(Collected data)
========================================================================

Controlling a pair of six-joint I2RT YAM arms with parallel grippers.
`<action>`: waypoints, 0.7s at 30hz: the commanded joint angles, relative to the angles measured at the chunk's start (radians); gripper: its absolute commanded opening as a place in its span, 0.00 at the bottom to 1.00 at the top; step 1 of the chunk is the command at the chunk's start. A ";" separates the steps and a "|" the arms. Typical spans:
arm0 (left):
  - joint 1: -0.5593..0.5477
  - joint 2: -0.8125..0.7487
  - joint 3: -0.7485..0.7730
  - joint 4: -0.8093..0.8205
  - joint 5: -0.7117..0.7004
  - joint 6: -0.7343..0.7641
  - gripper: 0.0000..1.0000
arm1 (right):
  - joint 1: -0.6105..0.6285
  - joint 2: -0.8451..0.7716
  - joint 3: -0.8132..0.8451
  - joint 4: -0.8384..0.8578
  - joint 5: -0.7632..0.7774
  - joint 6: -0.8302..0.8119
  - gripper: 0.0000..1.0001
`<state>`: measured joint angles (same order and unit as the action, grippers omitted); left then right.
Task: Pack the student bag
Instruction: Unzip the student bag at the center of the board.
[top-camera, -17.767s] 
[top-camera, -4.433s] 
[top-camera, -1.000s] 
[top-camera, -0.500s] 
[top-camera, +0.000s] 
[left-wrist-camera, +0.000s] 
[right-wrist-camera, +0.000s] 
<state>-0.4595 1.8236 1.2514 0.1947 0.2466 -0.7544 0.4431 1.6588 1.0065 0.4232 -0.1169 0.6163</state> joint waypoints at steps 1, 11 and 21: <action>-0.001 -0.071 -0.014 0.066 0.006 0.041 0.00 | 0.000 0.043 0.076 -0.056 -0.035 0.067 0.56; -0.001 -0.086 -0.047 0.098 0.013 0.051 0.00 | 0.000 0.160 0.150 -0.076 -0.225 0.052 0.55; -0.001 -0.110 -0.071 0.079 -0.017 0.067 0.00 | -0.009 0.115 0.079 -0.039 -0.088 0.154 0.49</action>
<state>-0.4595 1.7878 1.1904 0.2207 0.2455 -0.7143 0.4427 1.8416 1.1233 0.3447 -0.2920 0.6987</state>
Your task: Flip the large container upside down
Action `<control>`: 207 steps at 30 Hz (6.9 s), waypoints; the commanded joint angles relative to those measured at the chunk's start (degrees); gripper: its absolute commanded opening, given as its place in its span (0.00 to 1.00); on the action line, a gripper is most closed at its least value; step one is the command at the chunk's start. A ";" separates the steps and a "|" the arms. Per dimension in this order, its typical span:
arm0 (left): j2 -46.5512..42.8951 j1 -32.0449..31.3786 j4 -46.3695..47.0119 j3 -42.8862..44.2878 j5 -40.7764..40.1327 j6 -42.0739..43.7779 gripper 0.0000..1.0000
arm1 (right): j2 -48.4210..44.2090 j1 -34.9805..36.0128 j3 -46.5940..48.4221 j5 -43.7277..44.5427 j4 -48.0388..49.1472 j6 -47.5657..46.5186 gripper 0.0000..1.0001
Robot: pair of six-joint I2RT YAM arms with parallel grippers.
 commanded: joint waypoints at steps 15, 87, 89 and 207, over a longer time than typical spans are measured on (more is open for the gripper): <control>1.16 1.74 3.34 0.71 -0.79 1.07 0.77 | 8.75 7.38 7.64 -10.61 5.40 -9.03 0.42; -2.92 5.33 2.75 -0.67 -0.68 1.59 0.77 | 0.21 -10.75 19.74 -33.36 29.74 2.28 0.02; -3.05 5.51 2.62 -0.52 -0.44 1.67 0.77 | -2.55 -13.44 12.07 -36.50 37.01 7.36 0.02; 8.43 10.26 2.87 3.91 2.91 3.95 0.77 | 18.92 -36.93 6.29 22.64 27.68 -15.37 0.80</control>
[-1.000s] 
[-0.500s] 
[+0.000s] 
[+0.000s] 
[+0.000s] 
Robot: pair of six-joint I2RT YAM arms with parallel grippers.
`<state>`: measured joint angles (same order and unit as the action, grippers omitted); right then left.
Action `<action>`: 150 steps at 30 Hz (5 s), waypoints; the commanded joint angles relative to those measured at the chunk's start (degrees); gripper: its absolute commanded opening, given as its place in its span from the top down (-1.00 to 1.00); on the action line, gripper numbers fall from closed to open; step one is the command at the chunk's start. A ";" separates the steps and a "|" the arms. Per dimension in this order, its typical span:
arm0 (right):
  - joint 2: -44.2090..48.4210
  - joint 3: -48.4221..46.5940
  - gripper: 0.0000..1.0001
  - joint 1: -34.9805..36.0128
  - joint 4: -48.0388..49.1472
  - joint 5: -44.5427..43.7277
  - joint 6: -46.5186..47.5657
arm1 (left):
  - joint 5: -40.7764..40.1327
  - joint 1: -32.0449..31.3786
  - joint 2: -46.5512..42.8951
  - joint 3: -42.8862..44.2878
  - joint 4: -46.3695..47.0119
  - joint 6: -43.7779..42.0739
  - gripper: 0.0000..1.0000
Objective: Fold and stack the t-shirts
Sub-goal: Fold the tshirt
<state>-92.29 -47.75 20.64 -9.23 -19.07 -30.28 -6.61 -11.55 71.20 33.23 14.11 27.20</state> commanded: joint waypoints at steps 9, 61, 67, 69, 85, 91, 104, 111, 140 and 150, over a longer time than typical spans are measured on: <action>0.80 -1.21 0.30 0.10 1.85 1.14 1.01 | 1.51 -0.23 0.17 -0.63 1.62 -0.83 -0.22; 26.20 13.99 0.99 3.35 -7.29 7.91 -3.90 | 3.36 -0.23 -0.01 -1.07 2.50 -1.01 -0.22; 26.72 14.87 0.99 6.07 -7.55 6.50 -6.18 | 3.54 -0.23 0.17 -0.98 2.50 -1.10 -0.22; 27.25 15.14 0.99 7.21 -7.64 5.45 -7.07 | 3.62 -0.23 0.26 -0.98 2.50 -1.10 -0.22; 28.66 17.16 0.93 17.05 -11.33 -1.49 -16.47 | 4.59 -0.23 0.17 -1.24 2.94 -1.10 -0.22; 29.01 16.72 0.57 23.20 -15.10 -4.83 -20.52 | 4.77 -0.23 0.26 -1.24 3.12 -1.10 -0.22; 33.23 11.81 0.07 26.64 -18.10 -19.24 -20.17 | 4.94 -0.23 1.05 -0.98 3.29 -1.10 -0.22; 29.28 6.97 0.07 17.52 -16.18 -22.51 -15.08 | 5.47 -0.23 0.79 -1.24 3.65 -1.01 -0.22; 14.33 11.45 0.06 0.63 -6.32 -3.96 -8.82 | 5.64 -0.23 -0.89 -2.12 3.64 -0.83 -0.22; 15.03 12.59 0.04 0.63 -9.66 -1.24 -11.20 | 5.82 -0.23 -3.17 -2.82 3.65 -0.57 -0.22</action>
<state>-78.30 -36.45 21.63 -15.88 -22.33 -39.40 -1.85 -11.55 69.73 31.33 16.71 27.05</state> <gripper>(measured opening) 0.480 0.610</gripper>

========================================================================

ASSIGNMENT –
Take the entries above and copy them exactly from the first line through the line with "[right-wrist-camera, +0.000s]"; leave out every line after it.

SOLUTION FOR THIS EXERCISE –
Controlling a pair of six-joint I2RT YAM arms with parallel grippers.
`<action>`: waypoints, 0.7s at 30hz: the commanded joint angles, relative to the angles measured at the chunk's start (radians); gripper: its absolute commanded opening as a place in its span, 0.00 at the bottom to 1.00 at the top; step 1 of the chunk is the command at the chunk's start. A ";" separates the steps and a "|" the arms. Typical spans:
arm0 (left):
  - joint 1: -0.5593..0.5477
  - joint 2: -0.8125..0.7487
  - joint 3: -0.7485..0.7730
  - joint 4: -0.8093..0.8205
  - joint 5: -0.7117..0.7004
  - joint 6: -0.7343..0.7641
  - gripper: 0.0000..1.0000
arm1 (right):
  - joint 1: -0.6105..0.6285
  - joint 2: -0.8451..0.7716
  - joint 3: -0.8132..0.8451
  - joint 4: -0.8384..0.8578
  - joint 5: -0.7632..0.7774
  - joint 6: -0.8302..0.8119
  - gripper: 0.0000..1.0001
`<state>`: measured joint angles (same order and unit as the action, grippers omitted); left then right.
Task: Pack the student bag
Instruction: Unzip the student bag at the center of the board.
[top-camera, -17.767s] 
[top-camera, -4.433s] 
[top-camera, -1.000s] 
[top-camera, -0.500s] 
[top-camera, +0.000s] 
[left-wrist-camera, +0.000s] 
[right-wrist-camera, +0.000s] 

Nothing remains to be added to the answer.